Monthly Archives: September 2009

Gaia GPS: Great Topo Maps

One of the best features of the iPhone app I have been working on is the topo maps we include. Gaia GPS is the only app to provide these iPhone topo maps, and they are beyond compare.

You can get lower resolution topo maps via other apps, and even the high-res USGS maps from the Topo Maps application, but none of these maps have the same detail that Gaia GPS provides.

Gaia is also cool because it lets you do iPhone offline maps, for when you don’t have an internet connection.

Fixing the App Store with Measure of Credibility

iPhone apps live and die by the reviews they get, and it’s an extremely competitive market, filled with people lusting after stacks of cash.

To be an iPhone programmer these days, you better have some friends, or some “marketing” dollars. If you don’t, you might succeed, but you are going to be at a marked advantage to both the teams that know lots of people with iPhones, and the companies with dollars to hire PR firms to juice their rankings.

Having PR firms, friends, and family boost your ratings is absolutely pervasive in the App Store, and not just in the high-value games category. However, I think there’s actually a pretty easy way to fix a lot of this, or at least make it harder to cheat.

If you are a savvy iPhone App buyer, then before you trust a review, you know to click on the reviewer’s name and see what else they have reviewed. You know that you have to be particularly mistrustful of five-star reviews, and that if you click a name and that’s the only review the person ever left, it’s probably not sincere.

So, if Apple has any interest in getting trustworthy information to App buyers, then they could simply list the number of reviews a person has submitted next to their name. Instead of a review “by andrewljohnson” they ought to have the reviews show “by andrewljohnson (2).

Some might argue that Apple already helps establish credibility by letting users rate whether they found a review to be useful, but this system only contributes to the problem. As it turns out, if you have 30 people willing to write reviews for you, you also have 30 people willing to downvote the bad reviews, and upvote the cooked reviews, so this system ends up reinforcing the fraud.

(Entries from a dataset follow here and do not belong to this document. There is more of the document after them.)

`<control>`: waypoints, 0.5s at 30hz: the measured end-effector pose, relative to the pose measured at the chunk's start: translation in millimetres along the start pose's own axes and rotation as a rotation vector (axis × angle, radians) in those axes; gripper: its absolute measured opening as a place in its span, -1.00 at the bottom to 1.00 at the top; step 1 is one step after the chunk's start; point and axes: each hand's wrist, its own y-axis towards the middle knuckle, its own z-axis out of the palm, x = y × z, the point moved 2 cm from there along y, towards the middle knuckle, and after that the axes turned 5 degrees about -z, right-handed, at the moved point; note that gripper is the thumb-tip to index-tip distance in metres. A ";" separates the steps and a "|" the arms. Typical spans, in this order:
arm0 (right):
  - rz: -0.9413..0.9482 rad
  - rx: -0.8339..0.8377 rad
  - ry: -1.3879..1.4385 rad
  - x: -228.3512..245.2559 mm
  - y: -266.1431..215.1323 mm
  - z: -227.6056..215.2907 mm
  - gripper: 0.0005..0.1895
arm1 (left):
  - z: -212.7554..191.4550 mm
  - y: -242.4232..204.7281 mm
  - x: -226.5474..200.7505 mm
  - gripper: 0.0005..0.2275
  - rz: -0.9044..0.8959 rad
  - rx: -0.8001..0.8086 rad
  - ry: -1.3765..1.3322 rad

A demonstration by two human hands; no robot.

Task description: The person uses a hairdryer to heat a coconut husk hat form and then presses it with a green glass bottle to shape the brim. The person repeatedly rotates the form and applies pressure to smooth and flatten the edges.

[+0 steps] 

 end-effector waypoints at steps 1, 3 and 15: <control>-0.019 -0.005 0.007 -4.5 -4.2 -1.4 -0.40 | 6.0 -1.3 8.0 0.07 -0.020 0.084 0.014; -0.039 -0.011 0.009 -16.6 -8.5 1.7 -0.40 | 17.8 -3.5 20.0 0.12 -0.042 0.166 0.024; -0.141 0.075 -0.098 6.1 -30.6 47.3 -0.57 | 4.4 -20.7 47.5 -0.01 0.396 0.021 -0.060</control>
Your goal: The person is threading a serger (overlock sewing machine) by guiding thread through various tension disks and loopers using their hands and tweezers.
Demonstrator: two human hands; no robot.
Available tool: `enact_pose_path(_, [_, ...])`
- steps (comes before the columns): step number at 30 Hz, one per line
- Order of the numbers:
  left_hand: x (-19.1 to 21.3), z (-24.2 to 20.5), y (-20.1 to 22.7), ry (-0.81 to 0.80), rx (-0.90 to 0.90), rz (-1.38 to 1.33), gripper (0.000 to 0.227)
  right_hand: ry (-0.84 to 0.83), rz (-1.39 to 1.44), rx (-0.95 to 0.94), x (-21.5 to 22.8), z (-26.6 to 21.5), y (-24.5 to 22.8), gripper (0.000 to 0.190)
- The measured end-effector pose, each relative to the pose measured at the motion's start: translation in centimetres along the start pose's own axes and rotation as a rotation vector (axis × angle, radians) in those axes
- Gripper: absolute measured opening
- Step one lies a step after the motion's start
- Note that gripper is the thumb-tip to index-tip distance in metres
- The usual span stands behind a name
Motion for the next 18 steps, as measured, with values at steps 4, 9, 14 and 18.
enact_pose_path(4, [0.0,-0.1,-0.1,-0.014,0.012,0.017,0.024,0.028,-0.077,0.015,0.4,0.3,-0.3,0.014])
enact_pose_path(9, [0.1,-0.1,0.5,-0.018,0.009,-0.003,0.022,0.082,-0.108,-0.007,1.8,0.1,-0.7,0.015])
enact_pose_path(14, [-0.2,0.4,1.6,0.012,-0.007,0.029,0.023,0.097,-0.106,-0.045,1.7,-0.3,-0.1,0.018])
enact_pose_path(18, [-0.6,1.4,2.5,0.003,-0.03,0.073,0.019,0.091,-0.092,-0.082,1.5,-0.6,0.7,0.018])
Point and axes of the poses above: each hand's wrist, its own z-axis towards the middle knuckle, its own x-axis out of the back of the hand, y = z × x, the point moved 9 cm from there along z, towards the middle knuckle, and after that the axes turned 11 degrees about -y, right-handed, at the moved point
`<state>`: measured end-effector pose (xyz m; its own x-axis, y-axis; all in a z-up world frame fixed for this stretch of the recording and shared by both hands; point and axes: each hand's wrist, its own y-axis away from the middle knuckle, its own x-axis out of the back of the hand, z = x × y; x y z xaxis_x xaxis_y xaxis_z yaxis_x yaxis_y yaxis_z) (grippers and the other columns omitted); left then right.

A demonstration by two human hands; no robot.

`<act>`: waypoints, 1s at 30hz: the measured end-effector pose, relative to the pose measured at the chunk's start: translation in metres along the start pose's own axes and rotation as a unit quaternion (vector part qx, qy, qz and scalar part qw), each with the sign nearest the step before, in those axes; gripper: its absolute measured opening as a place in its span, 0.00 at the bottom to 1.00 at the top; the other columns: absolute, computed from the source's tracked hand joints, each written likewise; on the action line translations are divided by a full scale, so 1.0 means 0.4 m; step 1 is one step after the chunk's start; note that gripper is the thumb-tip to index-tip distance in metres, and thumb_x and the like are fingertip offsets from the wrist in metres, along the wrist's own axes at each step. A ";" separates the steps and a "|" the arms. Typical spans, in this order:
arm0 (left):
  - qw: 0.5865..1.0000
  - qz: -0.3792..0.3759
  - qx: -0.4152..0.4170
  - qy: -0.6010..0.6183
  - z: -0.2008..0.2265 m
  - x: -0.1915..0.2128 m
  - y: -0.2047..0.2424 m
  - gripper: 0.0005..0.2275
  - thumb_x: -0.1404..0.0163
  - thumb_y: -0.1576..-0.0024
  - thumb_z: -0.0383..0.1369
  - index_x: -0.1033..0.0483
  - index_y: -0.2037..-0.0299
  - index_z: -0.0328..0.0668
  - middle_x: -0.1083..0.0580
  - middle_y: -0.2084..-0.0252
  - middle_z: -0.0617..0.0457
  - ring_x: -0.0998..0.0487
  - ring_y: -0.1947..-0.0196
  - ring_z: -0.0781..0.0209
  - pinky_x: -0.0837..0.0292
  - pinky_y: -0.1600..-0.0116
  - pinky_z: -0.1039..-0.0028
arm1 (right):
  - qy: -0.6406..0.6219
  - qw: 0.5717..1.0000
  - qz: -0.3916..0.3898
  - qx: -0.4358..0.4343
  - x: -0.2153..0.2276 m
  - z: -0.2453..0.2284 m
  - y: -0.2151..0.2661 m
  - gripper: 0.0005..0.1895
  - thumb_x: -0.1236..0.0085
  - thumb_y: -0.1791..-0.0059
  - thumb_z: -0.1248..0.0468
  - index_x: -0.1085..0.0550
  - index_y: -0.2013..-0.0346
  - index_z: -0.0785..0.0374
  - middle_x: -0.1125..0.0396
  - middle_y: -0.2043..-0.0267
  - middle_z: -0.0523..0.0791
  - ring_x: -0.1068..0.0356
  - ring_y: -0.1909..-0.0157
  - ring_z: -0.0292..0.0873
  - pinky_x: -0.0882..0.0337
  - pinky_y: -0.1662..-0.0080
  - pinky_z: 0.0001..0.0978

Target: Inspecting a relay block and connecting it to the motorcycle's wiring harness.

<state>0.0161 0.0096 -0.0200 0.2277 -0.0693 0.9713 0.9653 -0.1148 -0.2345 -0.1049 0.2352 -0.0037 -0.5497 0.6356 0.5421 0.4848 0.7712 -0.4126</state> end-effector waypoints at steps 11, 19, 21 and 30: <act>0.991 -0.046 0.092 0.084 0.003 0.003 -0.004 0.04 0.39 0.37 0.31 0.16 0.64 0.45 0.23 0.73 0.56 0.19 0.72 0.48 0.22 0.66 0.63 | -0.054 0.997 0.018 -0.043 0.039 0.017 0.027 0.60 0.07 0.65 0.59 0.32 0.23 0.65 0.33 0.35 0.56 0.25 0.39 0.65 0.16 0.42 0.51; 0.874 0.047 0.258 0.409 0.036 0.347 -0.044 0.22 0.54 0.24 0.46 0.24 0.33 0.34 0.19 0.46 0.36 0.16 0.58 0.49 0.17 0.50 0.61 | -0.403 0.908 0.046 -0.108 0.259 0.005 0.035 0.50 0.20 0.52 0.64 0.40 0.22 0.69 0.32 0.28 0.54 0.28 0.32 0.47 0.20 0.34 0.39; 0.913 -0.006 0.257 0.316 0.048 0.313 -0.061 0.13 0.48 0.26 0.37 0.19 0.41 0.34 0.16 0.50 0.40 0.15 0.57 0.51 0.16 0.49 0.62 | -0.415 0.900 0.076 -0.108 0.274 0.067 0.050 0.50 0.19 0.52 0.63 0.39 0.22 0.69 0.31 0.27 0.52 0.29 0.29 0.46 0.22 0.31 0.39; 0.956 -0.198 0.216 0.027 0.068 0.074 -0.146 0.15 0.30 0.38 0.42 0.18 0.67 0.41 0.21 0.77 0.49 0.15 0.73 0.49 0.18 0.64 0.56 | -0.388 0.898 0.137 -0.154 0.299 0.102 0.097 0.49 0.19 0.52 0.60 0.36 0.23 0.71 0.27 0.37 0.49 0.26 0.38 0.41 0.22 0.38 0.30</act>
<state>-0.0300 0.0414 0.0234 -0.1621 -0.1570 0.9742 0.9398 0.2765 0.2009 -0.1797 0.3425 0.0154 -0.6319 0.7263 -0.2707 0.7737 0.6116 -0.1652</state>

I do believe in the end that the good apps end up on top – most fraud strategies end up being unsustainable. However, they do lead to some dollars ending up in the bad guys’ pockets, drained from the bank accounts of the less capitalized companies, where a few dollars matter the most. Most importantly though, a lot of consumers get duped into buying crappy products, even if the rankings come out right in the end.